June 11, 2007
Scamming U.S. Military: Garbage In, Garbage Out
For many years, First Command Financial Services sold "garbage" mutual funds, with obscene upfront expenses and contracts committing investors to periods of 10 years or more, to U.S. military personnel, FundAlarm.com maintains. Congress recently clamped down on the creation of such additional funds, and First Command was fined and banished from the business.
But Fidelity Investments has also participated in the scheme, "with two Fidelity brokerage units fined $400,000 last month for preparing and distributing marketing brochures with misleading and wildly inaccurate claims about the Destiny funds," FundAlarm.com blog author Roy Weitz writes. "It's difficult to say exactly how much Fidelity earned from managing these garbage funds over their lifetime, but that amount is certainly millions of dollars more than this ridiculously small fine.
Weitz said, tongue-in-cheek, that Fidelity is currently "negotiating to buy a corporate soul. Once they acquire a soul, misguided ventures like the Destiny funds should be much less likely."
Eye on Wachovia Deal
Wachovia's acquisition of A.G. Edwards dominated the debate on bankstocks.com. New York-based hedge fund manager Thomas K. Brown questions a post from breakingviews.com that christened the deal a lucrative one by citing a two-year rate of return around 11%.
Brown counters that 11% doesn't even cover the cost of capital, which he said will likely exceed 12%. Furthermore, he noted, 11% isn't exactly anything to call Mom about. "Wachovia would have done better (and saved all those investment banking fees) if it had simply taken the $7 billion and bought back the stock.
Plus, no execution risk!" Brown also questions the suggestion that the acquisition of A.G. Edwards opens a wider pool of retail investors for Wachovia.
"That hasn't exactly worked so great for Morgan Stanley," he wrote. "Why Wachovia is giving up 7% of itself in return for a retail brokerage business at the top of the market, I don't understand."
MAXfunds Challenges Morningstar Fund Picks
MAXfunds.com recently took a hard look at Morningstar's quarterly fund picks and called the results "disturbing." Morningstar touted its five-year 65% average as "solid," but MAXfunds points out that index funds beat their fund category average more than 65% of the time.
And Morningstar's domestic large-blend picks beat their category average only 50% of the time. MAXfunds called that "pathetic," saying, "Any dart-thrower could expect to beat the large-blend fund category average, not the benchmark index, at least 50% of the time."
No Aracnophobe Here
Over at ETFExpert.com, Gary Gordon notes that today's SPDR S&P 500 is a better bet than S&P 500 stocks of yesteryear. Even with the hoopla surrounding the S&P's record-breaking returns, Gordon maintains the markets are safe from a repeat of 2000. First of all, the days of the index being weighted 42% to tech and telcom are over. Those segments represent only 19% today. High-performing energy, utilities and materials have nearly doubled their stakes. Together, they accounted for less than 10% in 2000.

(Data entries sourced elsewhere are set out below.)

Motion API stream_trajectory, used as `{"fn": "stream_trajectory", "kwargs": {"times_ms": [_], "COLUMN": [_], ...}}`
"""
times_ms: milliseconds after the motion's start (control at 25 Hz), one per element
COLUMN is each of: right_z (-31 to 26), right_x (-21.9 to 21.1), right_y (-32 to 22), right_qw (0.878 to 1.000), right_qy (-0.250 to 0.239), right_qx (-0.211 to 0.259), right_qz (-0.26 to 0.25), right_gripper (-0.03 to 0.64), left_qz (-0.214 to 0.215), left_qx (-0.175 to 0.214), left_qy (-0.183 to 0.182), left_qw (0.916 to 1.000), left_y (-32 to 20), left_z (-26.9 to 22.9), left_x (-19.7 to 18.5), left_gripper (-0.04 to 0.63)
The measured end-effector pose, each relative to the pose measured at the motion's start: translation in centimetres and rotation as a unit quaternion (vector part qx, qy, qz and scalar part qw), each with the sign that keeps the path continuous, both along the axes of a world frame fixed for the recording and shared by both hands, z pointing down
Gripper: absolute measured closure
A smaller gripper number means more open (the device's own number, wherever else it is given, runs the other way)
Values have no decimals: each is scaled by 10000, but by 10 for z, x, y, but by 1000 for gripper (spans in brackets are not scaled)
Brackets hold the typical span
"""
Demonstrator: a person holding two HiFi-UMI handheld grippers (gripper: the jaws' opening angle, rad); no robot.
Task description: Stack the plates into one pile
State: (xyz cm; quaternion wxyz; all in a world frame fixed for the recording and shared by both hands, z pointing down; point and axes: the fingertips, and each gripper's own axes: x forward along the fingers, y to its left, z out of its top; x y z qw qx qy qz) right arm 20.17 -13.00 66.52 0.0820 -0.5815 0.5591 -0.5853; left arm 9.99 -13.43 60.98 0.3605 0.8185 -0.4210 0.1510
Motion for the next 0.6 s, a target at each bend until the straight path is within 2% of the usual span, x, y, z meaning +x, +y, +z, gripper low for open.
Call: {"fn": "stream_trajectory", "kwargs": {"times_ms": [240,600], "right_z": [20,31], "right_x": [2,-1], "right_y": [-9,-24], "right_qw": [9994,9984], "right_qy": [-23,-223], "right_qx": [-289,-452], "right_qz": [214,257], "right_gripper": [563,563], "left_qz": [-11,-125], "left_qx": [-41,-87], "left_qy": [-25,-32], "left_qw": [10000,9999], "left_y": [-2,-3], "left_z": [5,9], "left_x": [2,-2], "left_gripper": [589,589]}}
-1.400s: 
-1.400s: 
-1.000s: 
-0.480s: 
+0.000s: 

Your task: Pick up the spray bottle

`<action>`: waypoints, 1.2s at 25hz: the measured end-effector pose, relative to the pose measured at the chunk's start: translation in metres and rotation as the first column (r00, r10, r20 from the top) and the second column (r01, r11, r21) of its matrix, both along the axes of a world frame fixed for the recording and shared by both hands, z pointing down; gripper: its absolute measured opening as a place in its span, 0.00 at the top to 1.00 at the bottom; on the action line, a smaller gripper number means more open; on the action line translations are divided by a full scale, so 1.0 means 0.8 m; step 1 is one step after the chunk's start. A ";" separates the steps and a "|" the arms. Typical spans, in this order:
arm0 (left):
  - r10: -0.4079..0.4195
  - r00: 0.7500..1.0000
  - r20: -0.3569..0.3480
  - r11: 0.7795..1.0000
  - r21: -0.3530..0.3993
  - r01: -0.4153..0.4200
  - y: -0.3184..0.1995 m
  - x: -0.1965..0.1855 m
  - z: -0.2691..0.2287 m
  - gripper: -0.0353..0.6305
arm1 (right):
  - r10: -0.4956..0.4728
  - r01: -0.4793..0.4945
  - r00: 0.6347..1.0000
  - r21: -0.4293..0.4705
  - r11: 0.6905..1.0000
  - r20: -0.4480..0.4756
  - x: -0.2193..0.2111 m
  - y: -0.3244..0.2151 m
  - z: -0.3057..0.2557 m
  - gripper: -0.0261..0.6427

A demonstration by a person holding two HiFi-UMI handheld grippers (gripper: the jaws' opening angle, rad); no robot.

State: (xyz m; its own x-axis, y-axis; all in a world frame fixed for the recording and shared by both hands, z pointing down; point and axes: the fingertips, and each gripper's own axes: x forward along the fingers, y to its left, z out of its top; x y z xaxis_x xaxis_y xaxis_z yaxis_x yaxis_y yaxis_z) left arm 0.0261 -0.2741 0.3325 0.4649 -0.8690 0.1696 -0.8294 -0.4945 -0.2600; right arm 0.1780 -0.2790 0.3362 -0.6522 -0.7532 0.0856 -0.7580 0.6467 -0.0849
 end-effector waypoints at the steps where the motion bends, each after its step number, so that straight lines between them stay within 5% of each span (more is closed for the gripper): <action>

Real estate represents a big chunk now, but that is tempered enough to prevent a value drain, Gordon said. "Simply put, today's S&P 500 index is more diversified than the index from 2000," he said.
UBS Hedge Funds: R.I.P.
The NY Times Dealbook offers a eulogy to UBS's foray into hedge funds. The blog blames real estate for forcing the Swiss bank to abandon attempts to pump life into the lagging Dillon Reade Capital Management.
The Dealbook cites Bloomberg, noting that the unit was supposed to stop highly skilled managers from leaving, and taking their wealthy and institutional clients with them. But many of investors got a surprise when Dillon Reade lead John Costas, called it quits, saying that sub-prime mortgages sank the operations in a single month. Investors will be able to cash out of the fund, gain and all.
German Finance Minister Wants to Rein in Hedgies
German Finance Minister Peer Steinbrueck has reiterated his desire to see more oversight of the hedge fund industry, but knows that consensus on the issue may take a while.
With the leaders of the Group of Eight (G8) meeting in Germany, "the government is trying to reach international consensus on potential measures that aim to limit potential systemic risks for financial stability," Steinbrueck wrote in a guest column in the weekend addition of Boersen-Zeitung business daily.
However, the FiNTAG financial blog doesn't understand why the financial industry would listen to Germany. "How many German hedge funds can you think of? That would be none," the blog states. FiNTAG's blog can be found at www.fintag.com.
Gen X Blog Touts Int'l Real Estate Mutual Funds
Many investors looking to diversify their portfolio often add bonds to the mix and overlook buying real estate.
But there is more to real estate then just owning a home, states Jeremy, author of the blog GenerationXFinance.com. International funds are a viable option, and the Fidelity International Real Estate Fund could fit nicely in a portfolio, he said. International real estate doesn't follow the same domestic trends, so it can work as a great hedge.